#### TASK DETAILS:
Give the data again exactly as written, without any of its pictures.

☆ ☆ ☆ ☆ ☆ ☆ ☆

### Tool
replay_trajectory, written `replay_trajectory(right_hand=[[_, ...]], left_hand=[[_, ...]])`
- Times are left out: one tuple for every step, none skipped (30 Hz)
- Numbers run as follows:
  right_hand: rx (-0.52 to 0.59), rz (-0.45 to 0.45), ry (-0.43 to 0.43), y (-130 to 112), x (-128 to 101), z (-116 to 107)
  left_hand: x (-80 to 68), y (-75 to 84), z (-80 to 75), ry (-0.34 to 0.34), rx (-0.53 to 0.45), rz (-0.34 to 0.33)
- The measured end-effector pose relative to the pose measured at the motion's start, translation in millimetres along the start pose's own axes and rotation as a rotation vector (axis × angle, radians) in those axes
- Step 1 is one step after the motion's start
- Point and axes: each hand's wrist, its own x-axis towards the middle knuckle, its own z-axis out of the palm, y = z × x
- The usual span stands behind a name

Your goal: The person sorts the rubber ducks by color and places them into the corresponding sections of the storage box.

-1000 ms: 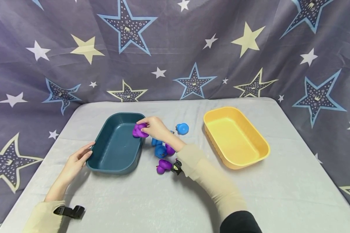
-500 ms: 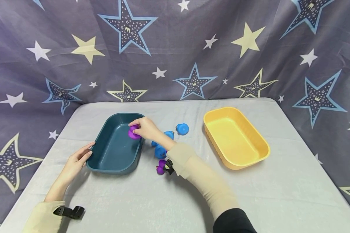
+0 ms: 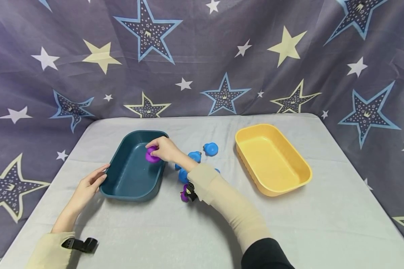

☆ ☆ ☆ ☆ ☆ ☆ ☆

#### THE COMPLETED TASK:
### Tool
replay_trajectory, written `replay_trajectory(right_hand=[[_, ...]], left_hand=[[_, ...]])`
- Times are left out: one tuple for every step, none skipped (30 Hz)
- Numbers run as follows:
  right_hand: rx (-0.52 to 0.59), rz (-0.45 to 0.45), ry (-0.43 to 0.43), y (-130 to 112), x (-128 to 101), z (-116 to 107)
  left_hand: x (-80 to 68), y (-75 to 84), z (-80 to 75), ry (-0.34 to 0.34), rx (-0.53 to 0.45), rz (-0.34 to 0.33)
- The measured end-effector pose relative to the pose measured at the motion's start, translation in millimetres along the start pose's own axes and rotation as a rotation vector (axis × angle, radians) in those axes
- Step 1 is one step after the motion's start
- Point and axes: each hand's wrist, its own x-axis towards the middle knuckle, its own z-axis out of the palm, y = z × x
- The usual span stands behind a name

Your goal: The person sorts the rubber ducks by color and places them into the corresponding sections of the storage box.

-1000 ms: 
-500 ms: 
+0 ms: 

There is nothing more to the exercise.